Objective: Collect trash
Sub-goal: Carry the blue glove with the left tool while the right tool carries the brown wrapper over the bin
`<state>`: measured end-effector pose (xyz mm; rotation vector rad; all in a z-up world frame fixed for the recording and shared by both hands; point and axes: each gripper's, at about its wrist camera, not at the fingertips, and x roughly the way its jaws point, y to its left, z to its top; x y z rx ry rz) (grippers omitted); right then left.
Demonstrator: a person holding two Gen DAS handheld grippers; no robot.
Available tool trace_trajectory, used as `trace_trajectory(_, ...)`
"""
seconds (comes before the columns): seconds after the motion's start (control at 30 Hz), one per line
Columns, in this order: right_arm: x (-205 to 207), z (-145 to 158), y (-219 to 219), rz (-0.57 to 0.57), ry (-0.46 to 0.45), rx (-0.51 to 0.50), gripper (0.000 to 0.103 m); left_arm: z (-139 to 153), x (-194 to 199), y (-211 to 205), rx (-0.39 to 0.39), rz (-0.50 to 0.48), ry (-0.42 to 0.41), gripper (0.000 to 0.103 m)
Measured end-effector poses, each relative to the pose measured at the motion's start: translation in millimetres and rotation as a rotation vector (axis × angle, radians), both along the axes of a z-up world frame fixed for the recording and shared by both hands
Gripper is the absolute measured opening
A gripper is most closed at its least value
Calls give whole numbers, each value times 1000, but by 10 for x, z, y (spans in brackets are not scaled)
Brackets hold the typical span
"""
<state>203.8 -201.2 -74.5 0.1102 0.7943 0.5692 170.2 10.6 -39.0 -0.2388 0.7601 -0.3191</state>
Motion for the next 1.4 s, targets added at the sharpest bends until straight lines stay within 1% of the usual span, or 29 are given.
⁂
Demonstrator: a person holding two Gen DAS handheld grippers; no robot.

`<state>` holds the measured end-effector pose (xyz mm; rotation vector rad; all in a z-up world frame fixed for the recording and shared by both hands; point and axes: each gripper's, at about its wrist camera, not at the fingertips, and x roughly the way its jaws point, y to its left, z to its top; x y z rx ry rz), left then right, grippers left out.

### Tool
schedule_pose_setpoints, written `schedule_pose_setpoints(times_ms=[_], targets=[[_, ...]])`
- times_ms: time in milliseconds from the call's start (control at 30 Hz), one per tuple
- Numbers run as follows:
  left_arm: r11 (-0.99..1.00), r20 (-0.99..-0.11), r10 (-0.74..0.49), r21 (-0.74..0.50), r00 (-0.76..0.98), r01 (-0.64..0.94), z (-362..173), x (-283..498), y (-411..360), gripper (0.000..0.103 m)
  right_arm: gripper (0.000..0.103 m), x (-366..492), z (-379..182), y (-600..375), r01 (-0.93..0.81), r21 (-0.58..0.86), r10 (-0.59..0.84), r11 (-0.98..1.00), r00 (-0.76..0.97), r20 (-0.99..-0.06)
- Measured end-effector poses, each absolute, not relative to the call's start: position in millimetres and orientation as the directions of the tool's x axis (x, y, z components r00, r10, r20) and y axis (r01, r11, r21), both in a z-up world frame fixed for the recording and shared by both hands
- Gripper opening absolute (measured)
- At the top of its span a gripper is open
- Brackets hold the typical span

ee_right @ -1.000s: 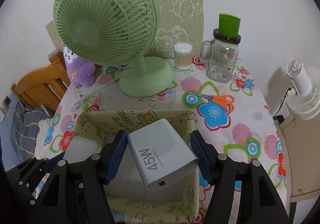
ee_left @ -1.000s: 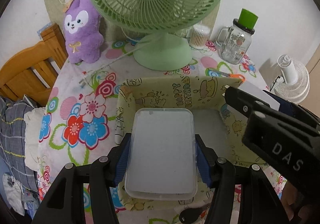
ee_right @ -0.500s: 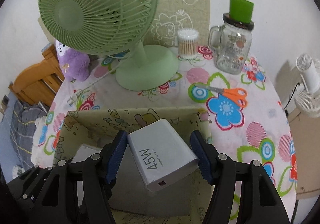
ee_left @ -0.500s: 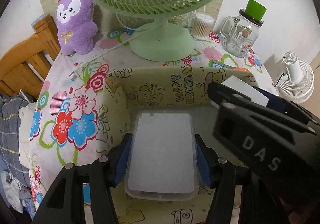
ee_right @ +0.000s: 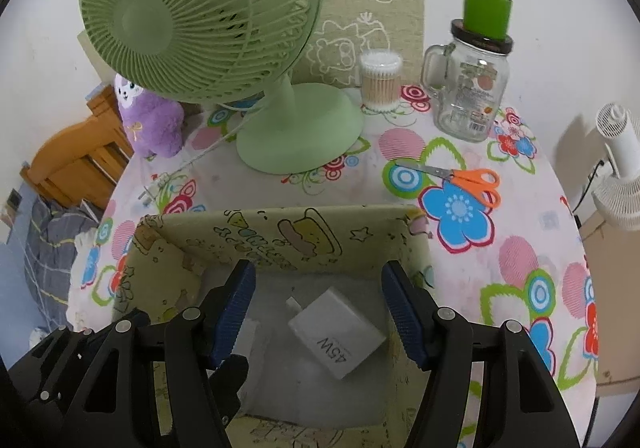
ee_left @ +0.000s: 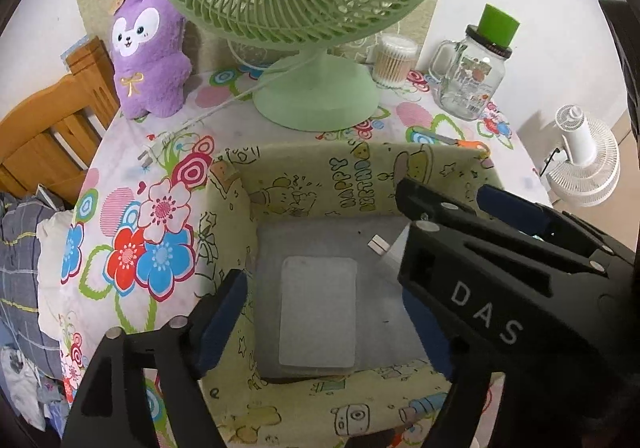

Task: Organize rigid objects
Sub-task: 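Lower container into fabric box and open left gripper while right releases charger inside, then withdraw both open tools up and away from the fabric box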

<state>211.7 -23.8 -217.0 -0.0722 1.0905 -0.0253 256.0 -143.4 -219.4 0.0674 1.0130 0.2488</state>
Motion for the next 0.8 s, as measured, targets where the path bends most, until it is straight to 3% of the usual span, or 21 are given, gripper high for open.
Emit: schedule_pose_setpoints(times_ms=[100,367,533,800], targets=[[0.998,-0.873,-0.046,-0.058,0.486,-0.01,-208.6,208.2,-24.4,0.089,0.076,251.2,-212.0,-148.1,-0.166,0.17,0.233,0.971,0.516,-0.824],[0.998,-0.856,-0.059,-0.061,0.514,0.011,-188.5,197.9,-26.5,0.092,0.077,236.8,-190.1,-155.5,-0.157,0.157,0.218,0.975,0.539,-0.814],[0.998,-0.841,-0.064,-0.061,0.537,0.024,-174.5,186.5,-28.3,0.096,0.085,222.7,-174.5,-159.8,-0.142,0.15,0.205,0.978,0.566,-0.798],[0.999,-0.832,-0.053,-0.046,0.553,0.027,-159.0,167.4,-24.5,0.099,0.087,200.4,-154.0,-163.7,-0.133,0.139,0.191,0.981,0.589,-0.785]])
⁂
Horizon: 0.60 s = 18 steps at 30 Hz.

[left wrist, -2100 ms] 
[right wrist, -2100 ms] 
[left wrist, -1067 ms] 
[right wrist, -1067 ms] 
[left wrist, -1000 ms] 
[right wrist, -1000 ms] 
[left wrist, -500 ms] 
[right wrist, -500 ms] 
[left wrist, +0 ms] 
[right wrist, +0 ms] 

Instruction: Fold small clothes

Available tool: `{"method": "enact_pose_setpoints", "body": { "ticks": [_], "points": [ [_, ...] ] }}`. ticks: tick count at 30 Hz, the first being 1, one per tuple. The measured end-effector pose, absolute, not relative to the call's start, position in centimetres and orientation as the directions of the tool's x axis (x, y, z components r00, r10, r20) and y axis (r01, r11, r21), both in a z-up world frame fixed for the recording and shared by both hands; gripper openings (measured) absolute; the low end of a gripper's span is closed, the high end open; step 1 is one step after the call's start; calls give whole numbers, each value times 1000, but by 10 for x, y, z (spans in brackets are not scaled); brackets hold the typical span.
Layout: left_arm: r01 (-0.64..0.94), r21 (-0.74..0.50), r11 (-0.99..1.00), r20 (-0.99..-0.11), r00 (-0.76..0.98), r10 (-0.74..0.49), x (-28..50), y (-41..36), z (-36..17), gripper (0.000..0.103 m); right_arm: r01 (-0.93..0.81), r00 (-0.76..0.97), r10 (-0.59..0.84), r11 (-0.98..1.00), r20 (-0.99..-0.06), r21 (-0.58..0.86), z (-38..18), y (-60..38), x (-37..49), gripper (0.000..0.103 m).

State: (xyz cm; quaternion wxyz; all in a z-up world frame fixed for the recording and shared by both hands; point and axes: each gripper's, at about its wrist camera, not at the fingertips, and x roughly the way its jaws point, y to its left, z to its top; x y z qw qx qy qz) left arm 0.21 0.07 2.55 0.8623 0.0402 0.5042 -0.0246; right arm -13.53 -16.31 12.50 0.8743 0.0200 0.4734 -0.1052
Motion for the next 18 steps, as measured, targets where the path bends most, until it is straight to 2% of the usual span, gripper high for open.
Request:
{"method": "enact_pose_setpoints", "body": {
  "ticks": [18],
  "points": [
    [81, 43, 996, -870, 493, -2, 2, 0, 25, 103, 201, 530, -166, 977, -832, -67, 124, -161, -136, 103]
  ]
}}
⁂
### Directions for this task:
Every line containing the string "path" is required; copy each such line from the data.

### Task response:
Motion for the next 0.8 s, as measured, targets where the path bends most, until it is straight to 3% of the usual span, or 21 are given, gripper high for open.
Motion for the next 18 steps, as measured, targets where the path bends most, until it is straight to 2% of the usual span, gripper high for open.

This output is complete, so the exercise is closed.